WHAT IS EXPECTED - Beginning with the line that has "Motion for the", please write out each remaining line of the listing below, word for word.

SOURCE INFORMATION -
* * *

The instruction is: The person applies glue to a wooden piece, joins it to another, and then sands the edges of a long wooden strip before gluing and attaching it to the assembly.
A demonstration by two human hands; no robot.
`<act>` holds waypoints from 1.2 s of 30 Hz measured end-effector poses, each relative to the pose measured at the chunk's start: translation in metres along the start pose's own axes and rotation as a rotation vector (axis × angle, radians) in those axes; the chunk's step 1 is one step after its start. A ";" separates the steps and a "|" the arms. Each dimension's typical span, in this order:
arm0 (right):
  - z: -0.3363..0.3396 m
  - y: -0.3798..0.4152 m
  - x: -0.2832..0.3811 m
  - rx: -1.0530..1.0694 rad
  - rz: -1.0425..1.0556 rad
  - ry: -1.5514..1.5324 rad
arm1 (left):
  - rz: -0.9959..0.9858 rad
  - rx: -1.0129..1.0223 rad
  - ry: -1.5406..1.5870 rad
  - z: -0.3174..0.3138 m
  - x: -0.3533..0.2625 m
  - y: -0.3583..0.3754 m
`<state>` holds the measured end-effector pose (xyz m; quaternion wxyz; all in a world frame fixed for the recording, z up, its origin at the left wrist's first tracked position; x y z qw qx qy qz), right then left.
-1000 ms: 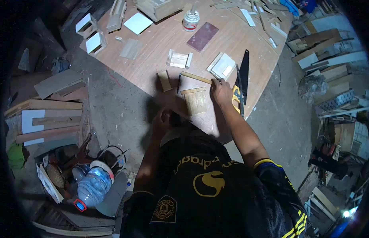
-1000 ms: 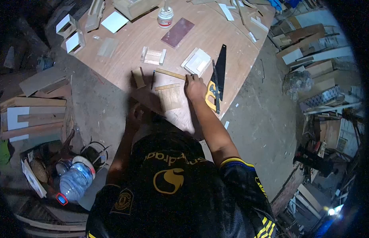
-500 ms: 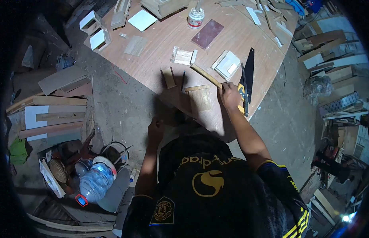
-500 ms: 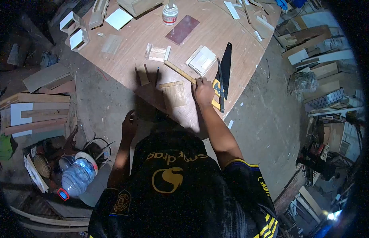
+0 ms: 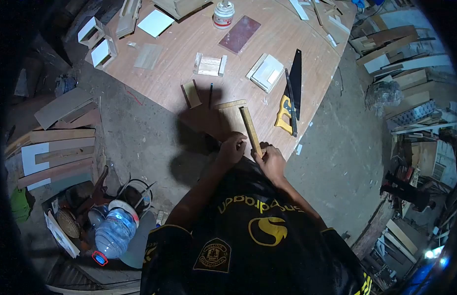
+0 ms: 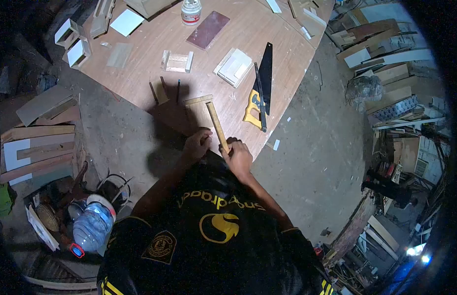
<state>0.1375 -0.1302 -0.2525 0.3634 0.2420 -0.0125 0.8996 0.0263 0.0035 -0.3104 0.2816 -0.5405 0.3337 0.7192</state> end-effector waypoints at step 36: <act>0.051 0.019 -0.037 0.108 0.322 -0.239 | 0.120 -0.311 0.643 -0.007 -0.047 -0.025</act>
Point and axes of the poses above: each hand's wrist, its own y-axis away from the middle knuckle, its own z-axis out of the back of the hand, x = y × z, the point moved 7 cm from there along -y, towards the middle knuckle, and after that the axes turned 1 degree about -z, right-handed, at the moved point
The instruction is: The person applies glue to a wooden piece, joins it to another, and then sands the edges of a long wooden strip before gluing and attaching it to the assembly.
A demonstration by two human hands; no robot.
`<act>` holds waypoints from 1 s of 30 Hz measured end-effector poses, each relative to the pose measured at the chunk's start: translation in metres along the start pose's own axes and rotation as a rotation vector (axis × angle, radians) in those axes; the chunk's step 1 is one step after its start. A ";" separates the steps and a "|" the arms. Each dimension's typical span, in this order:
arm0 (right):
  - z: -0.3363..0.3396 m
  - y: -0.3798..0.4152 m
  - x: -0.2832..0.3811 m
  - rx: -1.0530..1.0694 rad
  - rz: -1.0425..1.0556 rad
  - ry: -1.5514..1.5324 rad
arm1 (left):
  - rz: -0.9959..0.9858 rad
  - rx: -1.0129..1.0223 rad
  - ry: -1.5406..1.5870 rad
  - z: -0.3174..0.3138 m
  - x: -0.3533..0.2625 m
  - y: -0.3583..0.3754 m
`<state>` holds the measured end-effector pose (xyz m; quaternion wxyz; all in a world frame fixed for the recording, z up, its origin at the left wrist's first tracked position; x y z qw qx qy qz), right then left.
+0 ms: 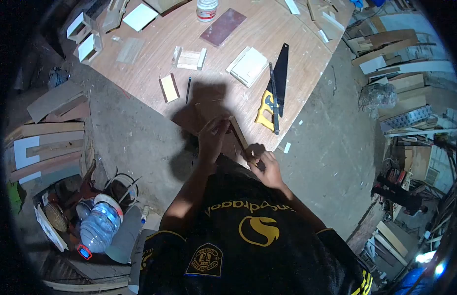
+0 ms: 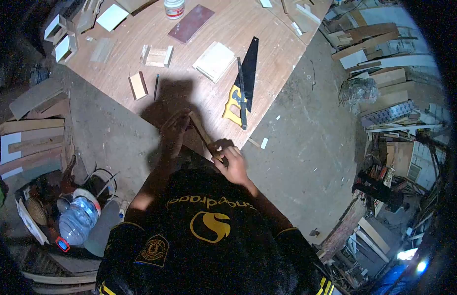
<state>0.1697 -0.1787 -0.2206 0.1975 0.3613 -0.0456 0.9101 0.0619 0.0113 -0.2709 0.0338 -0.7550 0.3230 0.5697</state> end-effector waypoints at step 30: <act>-0.130 -0.192 0.120 0.293 0.472 -0.186 | -0.476 -0.287 0.158 0.082 -0.223 0.131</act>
Point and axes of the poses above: each hand's wrist, its own y-axis away from the middle knuckle, its own z-axis out of the back of the hand, x = y × z, the point moved 7 cm from there along -y, towards the middle knuckle, and after that the axes turned 1 degree about -z, right-handed, at the moved point
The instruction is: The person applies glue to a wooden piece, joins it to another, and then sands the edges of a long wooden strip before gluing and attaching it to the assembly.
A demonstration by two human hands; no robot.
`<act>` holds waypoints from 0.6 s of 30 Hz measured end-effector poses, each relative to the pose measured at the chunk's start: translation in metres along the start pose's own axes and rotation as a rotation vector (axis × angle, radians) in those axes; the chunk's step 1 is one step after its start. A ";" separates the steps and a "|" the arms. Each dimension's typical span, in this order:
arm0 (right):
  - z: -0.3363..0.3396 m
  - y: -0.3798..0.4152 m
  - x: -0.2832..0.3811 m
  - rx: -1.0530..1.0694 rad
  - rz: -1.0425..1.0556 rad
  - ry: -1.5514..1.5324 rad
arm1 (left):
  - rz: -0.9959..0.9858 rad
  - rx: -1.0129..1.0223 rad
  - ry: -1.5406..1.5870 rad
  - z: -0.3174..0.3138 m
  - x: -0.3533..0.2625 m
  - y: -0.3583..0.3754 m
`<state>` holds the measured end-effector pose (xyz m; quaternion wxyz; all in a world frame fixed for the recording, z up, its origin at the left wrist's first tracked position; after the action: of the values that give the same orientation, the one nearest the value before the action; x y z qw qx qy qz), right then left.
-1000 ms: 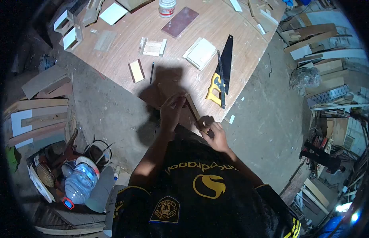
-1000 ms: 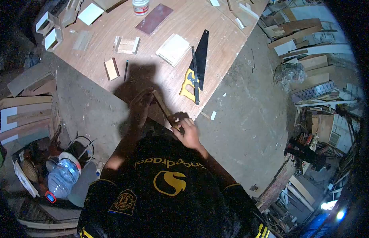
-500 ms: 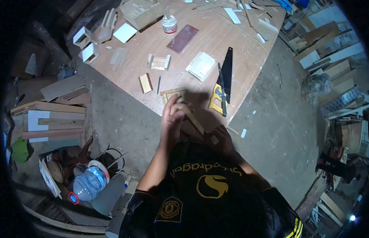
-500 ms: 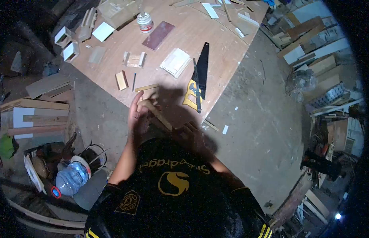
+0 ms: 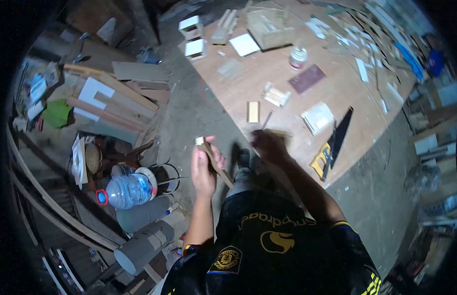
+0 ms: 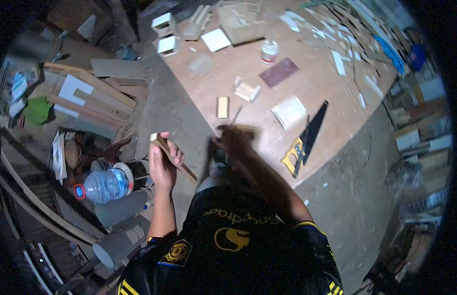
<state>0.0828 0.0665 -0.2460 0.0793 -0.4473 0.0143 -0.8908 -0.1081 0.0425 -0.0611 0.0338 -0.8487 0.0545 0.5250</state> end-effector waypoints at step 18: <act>-0.040 -0.134 -0.063 -0.162 -0.641 0.752 | 0.024 0.004 -0.243 0.076 -0.081 -0.115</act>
<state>0.0703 0.2064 -0.3068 -0.2442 -0.0818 -0.0273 -0.9659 -0.1966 0.1701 -0.0220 0.0354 -0.7782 0.0611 0.6241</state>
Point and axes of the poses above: each hand's wrist, its own y-axis away from the middle knuckle, its own z-axis out of the back of the hand, x = y × z, the point moved 7 cm from there along -y, towards the middle knuckle, and after that the axes turned 1 degree about -z, right-handed, at the moved point
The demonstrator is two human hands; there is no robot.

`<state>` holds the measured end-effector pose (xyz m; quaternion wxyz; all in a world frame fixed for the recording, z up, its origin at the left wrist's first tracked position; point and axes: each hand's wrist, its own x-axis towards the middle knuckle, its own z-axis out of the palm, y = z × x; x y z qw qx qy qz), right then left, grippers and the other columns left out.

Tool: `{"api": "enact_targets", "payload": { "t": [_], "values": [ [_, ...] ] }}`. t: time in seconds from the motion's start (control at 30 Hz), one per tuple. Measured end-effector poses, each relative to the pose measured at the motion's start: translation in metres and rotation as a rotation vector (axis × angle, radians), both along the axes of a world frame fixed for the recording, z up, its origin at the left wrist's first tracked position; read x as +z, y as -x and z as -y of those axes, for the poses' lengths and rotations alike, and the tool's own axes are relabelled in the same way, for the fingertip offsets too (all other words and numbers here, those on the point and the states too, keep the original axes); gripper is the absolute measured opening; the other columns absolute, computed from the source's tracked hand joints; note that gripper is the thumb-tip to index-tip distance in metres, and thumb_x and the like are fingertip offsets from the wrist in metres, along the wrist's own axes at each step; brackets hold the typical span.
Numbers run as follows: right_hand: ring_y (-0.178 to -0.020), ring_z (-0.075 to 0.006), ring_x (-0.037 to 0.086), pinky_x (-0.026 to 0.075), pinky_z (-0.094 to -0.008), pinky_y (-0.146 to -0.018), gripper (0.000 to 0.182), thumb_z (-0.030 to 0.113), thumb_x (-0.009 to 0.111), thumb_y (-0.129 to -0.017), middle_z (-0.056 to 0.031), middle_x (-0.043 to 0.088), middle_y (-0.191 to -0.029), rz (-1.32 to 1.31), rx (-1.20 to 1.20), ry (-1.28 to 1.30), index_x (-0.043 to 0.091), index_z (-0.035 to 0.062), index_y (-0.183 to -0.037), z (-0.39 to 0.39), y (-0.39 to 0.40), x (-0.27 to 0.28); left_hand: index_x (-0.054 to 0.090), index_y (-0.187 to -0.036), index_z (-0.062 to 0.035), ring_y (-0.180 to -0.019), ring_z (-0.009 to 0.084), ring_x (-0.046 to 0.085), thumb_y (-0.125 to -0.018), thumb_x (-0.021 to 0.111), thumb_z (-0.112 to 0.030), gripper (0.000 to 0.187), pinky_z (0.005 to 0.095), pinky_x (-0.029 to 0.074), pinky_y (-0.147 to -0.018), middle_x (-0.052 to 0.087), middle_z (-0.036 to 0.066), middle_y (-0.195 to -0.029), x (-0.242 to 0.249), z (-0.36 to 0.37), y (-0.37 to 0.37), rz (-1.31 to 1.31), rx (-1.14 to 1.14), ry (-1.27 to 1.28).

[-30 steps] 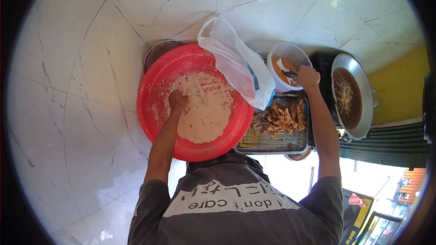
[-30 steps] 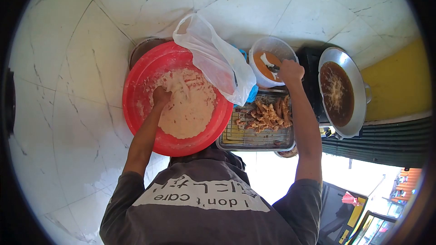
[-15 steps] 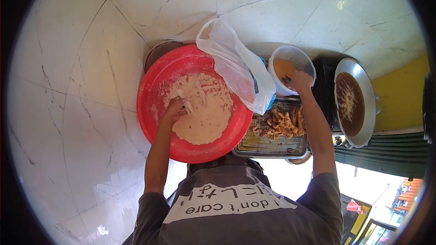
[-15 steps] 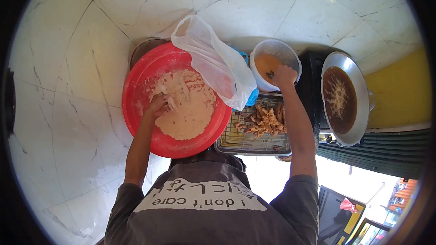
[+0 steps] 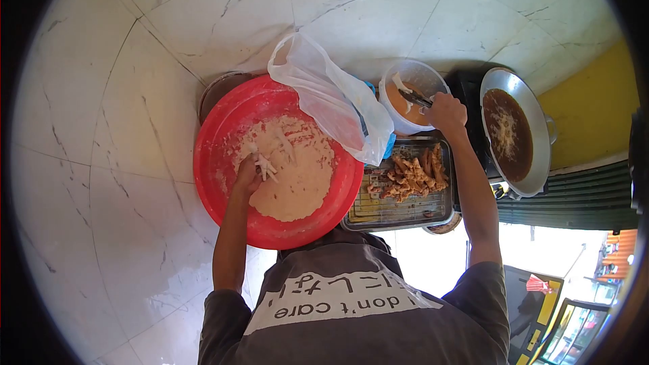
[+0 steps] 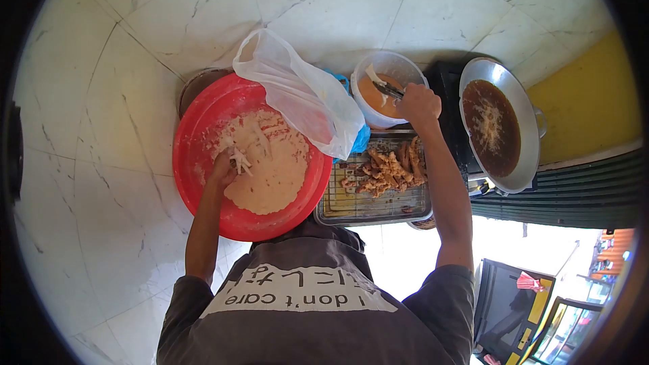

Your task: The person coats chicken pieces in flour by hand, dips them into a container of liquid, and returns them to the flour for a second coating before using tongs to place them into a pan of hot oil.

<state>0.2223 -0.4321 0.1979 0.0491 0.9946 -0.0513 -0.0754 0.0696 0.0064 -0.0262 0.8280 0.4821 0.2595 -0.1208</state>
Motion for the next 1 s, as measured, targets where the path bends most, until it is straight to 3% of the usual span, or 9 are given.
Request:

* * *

RESPONSE BELOW -
Motion for the next 1 s, as measured, targets where the path bends most, until it is straight to 3% of the usual span, or 9 are given.
Request:

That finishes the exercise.